La producción de carne en todo el mundo supera los 300 millones de toneladas al año, llevando al límite los recursos del planeta.

La actividad ganadera emite más CO2 a la atmósfera que todo el sector transportes mundial y es una de las principales causas de la deforestación, el consumo de agua, la pérdida de hábitats y la extinción de especies. ¿Necesitas más razones para unirte al 20-M?

 

La reducción drástica del número de animales destinados a consumo humano es clave para lograr los objetivos climáticos.

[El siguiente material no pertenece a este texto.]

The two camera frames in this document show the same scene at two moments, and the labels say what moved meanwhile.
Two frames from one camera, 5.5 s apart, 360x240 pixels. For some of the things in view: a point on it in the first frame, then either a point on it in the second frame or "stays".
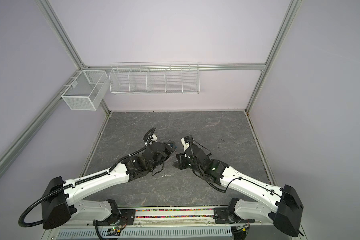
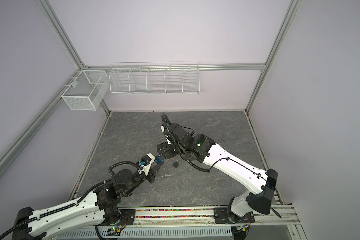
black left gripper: [168, 149] → [151, 175]
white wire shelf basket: [180, 78] stays
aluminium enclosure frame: [78, 69] stays
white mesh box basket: [86, 90] stays
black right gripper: [182, 159] → [165, 148]
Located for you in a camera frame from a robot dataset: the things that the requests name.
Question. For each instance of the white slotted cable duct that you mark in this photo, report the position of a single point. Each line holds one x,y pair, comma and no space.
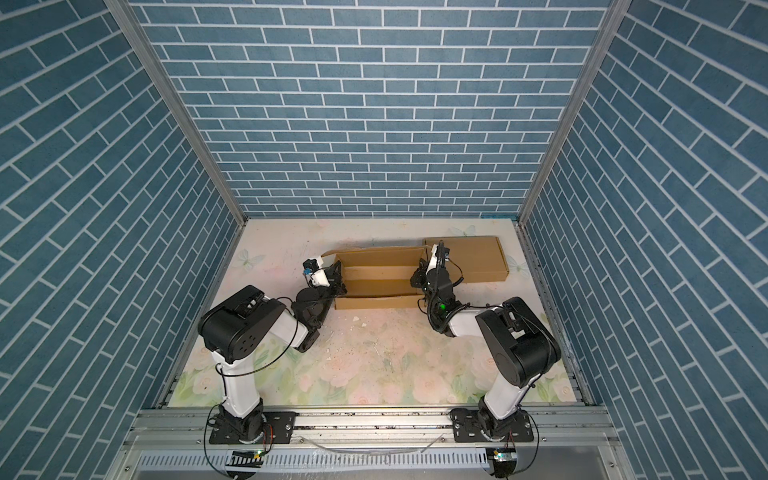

En la actualidad, la ganadería es responsable del 14,5% de las emisiones de gases de efecto invernadero, más que todo el sector del transporte mundial. Según la FAO, el nivel de producción de carne en todo el mundo supera los 300 millones de toneladas al año, y la tendencia sigue imparable. Si la demanda continúa así, la cifra podría aumentar a 455 millones de toneladas para 2050, algo imposible debido a los recursos limitados de nuestro planeta.
La producción de alimentos de origen animal consume considerablemente más recursos que los alimentos de origen vegetal, debido a la ineficiente conversión de la proteína y a la gran cantidad de agua, suelo y energía consumida durante su producción. Además, la ganadería copa la mayor parte del total de las tierras del planeta: el 80% se destina a pastoreo y tierras de cultivo. “Los países industrializados no podrán alcanzar sus objetivos de protección climática sin una reducción significativa del consumo de productos de origen animal”, explica Cristina Rodrigo, portavoz de ProVeg España, la organización Internacional para la conciencia alimentaria. La reducción drástica del número de animales destinados a consumo humano es, por tanto, la pieza clave para que los países alcancen los objetivos climáticos del Acuerdo de París.

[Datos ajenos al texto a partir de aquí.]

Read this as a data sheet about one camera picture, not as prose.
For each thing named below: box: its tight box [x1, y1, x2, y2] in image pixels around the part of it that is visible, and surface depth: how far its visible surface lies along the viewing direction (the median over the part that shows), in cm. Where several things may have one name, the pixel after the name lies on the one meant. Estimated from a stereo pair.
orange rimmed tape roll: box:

En España, la ganadería es responsable del 12,6% de los gases efecto invernadero, lo que le convierte en el primer emisor de metano, sin incluir las emisiones derivadas de la industria ganadera como el trasporte o los pastizales empleados para alimentar al ganado. Solamente el sector energético emite más gases. En este sentido, ProVeg defiende la necesidad de un cambio radical tanto en la producción de alimentos como en nuestros hábitos de consumo para garantizar la sostenibilidad del planeta y proteger el medio ambiente.

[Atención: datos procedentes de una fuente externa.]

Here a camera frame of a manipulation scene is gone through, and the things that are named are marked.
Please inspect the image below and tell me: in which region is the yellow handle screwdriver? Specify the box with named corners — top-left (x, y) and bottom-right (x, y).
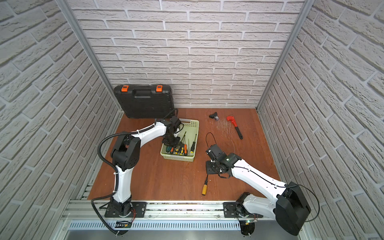
top-left (202, 175), bottom-right (209, 196)

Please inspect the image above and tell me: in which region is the red pipe wrench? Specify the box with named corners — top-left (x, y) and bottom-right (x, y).
top-left (227, 116), bottom-right (243, 140)

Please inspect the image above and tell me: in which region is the black yellow dotted screwdriver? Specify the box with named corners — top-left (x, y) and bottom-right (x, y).
top-left (175, 133), bottom-right (186, 155)

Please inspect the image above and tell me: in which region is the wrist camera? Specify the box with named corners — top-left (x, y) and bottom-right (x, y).
top-left (206, 144), bottom-right (227, 162)
top-left (170, 116), bottom-right (182, 132)

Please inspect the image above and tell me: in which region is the orange handle screwdriver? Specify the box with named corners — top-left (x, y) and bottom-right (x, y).
top-left (183, 140), bottom-right (188, 156)

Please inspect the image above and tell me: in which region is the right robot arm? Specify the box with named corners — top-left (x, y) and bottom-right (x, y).
top-left (206, 150), bottom-right (311, 236)

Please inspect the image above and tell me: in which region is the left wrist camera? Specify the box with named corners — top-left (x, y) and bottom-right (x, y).
top-left (170, 116), bottom-right (182, 132)

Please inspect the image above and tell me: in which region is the black yellow small screwdriver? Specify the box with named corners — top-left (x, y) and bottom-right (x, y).
top-left (179, 141), bottom-right (186, 156)

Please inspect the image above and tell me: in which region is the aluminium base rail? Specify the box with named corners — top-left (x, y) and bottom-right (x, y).
top-left (63, 197), bottom-right (275, 221)

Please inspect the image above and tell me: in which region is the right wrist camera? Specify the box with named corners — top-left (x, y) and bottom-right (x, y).
top-left (206, 144), bottom-right (227, 162)

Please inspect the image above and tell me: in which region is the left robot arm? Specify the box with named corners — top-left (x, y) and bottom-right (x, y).
top-left (91, 116), bottom-right (182, 219)

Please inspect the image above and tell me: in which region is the small black caster wheel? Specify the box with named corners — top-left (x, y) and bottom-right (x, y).
top-left (209, 112), bottom-right (219, 121)

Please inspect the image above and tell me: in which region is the black plastic tool case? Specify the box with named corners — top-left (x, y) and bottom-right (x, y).
top-left (114, 85), bottom-right (175, 119)

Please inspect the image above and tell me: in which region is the light green plastic bin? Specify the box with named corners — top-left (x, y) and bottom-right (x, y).
top-left (160, 119), bottom-right (199, 162)

Durante la pasada Conferencia Mundial sobre el Cambio Climático (COP23) numerosos expertos y científicos mostraron alternativas a la producción de alimentos para detener el calentamiento global de manera rápida y efectiva, además de aportar beneficios cuantificables de sostenibilidad ambiental y protección de la salud. Según uno de los últimos estudios sobre cambio climático, publicado por el portal de contenido científico Elsevier, si se redujera a la mitad el consumo de carne, lácteos y huevos en la Unión Europea, se lograría disminuir en un 25-40% la emisión de gases de efecto invernadero y se utilizarían un 23% menos de tierras de cultivo per cápita.

El patrón occidental de consumo diario de carne es un desarrollo muy reciente. Hace sólo dos generaciones, la mayoría de las culturas que comen carne en el mundo comían carne sólo una vez por semana o en ocasiones especiales. Sólo se necesitan unas pocas décadas para que las culturas se adapten a los nuevos hábitos alimentarios, por lo que ProVeg considera que su objetivo de reducir el consumo de animales en un 50% para 2040 da a las sociedades y economías el tiempo que necesitan para hacer esta transición de manera inclusiva y gradual.

Durante este periodo, la organización busca ayudar tanto a los productores de alimentos como a los consumidores para adaptarse a un mundo cambiante, a la realidad del cambio climático y a la creciente necesidad de un mo-delo económico sostenible. ProVeg cree en alternativas a la carne basadas en plantas para asegurar que las comunidades agrícolas aún tengan un futuro brillante, cultivando granos, legumbres y verduras.